(What is required)
Across the data below, how many lines have the word "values" in them? Give the number and nothing else.

■ ■ ■ ■ ■ ■ ■

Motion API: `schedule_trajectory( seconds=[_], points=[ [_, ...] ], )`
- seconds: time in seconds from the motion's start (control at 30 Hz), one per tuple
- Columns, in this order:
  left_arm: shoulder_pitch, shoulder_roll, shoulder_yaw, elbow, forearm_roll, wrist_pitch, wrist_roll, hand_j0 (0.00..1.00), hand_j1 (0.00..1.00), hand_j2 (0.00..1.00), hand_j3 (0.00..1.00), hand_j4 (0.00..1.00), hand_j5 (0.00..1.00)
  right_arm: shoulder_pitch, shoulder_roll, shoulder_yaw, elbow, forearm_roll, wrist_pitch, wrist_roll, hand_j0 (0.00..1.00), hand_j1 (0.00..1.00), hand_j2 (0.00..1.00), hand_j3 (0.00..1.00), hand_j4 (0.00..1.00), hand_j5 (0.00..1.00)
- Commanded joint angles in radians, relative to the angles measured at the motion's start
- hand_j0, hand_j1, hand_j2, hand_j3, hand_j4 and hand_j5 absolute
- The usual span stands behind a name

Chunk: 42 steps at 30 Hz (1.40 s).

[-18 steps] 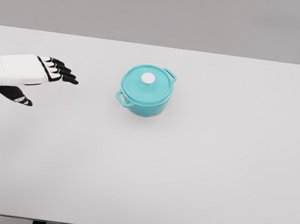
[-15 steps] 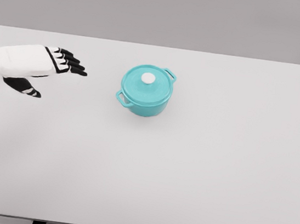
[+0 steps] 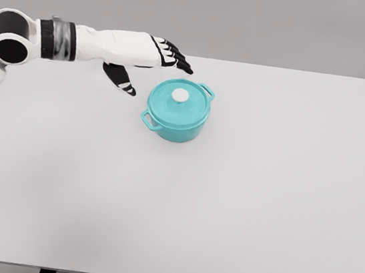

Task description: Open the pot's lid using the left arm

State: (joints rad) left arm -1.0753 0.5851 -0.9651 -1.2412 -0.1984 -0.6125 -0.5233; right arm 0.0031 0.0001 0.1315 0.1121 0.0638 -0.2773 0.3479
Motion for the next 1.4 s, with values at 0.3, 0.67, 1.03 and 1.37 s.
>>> schedule_trajectory(
  seconds=[0.3, 0.67, 1.03, 1.37],
  points=[
    [-0.048, -0.198, -0.072, 0.227, -0.042, 0.002, -0.014, 1.00, 1.00, 1.00, 1.00, 1.00, 1.00, 0.000, 0.000, 0.000, 0.000, 0.001, 0.000, 0.000, 1.00, 1.00, 1.00, 1.00, 1.00, 1.00],
    [-0.054, -0.223, -0.072, 0.281, -0.042, 0.002, -0.041, 1.00, 1.00, 1.00, 1.00, 1.00, 1.00, 0.000, 0.000, 0.000, 0.000, 0.001, -0.002, 0.000, 1.00, 1.00, 1.00, 1.00, 1.00, 1.00],
    [-0.057, -0.234, -0.073, 0.282, -0.098, 0.002, -0.044, 0.97, 0.97, 0.97, 0.97, 0.97, 0.97, 0.000, 0.000, 0.000, 0.000, 0.001, 0.000, 0.000, 1.00, 1.00, 1.00, 1.00, 1.00, 1.00],
    [-0.054, -0.252, -0.075, 0.302, -0.099, 0.002, -0.044, 0.66, 0.66, 0.66, 0.66, 0.66, 0.66, 0.000, 0.000, -0.001, 0.000, 0.001, 0.000, 0.000, 1.00, 1.00, 1.00, 1.00, 1.00, 1.00]
  ],
)
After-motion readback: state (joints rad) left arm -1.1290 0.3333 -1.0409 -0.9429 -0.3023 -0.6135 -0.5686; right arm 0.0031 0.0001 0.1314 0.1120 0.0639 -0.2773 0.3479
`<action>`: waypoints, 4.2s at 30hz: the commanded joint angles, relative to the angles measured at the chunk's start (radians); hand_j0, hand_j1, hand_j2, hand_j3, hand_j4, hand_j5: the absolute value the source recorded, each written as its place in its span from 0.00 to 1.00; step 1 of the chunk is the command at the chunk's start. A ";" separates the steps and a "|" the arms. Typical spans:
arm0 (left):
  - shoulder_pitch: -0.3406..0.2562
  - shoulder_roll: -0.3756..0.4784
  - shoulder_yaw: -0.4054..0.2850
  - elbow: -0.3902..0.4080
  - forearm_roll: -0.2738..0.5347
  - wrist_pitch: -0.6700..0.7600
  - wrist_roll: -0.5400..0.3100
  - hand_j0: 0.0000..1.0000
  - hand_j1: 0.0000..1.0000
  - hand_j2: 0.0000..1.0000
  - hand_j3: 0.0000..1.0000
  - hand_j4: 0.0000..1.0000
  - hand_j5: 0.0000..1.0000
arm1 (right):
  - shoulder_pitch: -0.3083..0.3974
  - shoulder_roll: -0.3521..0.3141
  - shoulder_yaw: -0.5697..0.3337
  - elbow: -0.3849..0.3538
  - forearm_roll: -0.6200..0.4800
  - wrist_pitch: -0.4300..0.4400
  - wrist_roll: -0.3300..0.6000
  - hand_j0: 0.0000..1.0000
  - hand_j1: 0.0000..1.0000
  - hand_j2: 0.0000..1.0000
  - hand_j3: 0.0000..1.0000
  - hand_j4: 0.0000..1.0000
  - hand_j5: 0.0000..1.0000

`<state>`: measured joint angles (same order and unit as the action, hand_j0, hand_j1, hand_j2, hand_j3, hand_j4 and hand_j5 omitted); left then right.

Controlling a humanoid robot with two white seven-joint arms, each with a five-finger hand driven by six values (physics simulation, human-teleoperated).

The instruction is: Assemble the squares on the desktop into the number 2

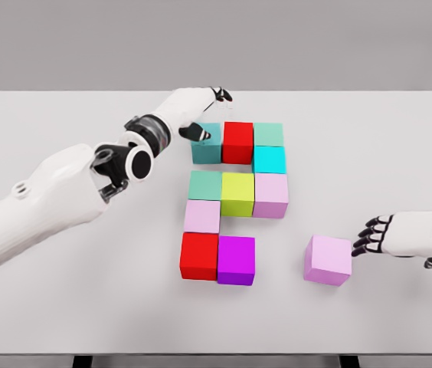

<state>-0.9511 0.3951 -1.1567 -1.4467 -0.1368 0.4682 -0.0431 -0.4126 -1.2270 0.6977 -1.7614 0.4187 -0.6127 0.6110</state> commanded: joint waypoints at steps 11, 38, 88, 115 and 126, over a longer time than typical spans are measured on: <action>-0.069 0.177 0.002 0.008 0.022 -0.039 -0.047 1.00 1.00 1.00 1.00 1.00 1.00 | -0.014 0.055 0.031 -0.004 -0.005 0.002 0.000 1.00 1.00 1.00 1.00 1.00 1.00; -0.115 0.073 0.002 0.161 0.037 -0.029 -0.489 1.00 1.00 1.00 1.00 1.00 1.00 | -0.100 -0.066 0.034 0.000 -0.225 0.002 0.000 1.00 1.00 1.00 1.00 1.00 1.00; -0.140 -0.009 0.002 0.290 0.028 -0.040 -0.568 1.00 1.00 1.00 1.00 1.00 1.00 | -0.387 0.078 0.451 -0.006 -0.248 0.002 0.000 1.00 1.00 1.00 1.00 1.00 1.00; -0.152 0.024 0.022 0.296 0.028 -0.086 -0.568 1.00 1.00 1.00 1.00 1.00 1.00 | -0.414 0.087 0.479 -0.006 -0.248 0.002 0.000 1.00 1.00 1.00 1.00 1.00 1.00; -0.147 0.024 0.023 0.301 0.028 -0.086 -0.568 1.00 1.00 1.00 1.00 1.00 1.00 | -0.437 0.110 0.479 -0.004 -0.250 0.002 0.000 1.00 1.00 1.00 1.00 1.00 1.00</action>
<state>-1.0984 0.4185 -1.1342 -1.1468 -0.1075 0.3838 -0.6111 -0.8514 -1.1225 1.1770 -1.7666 0.1750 -0.6130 0.6111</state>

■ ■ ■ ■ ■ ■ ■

(Task response)
2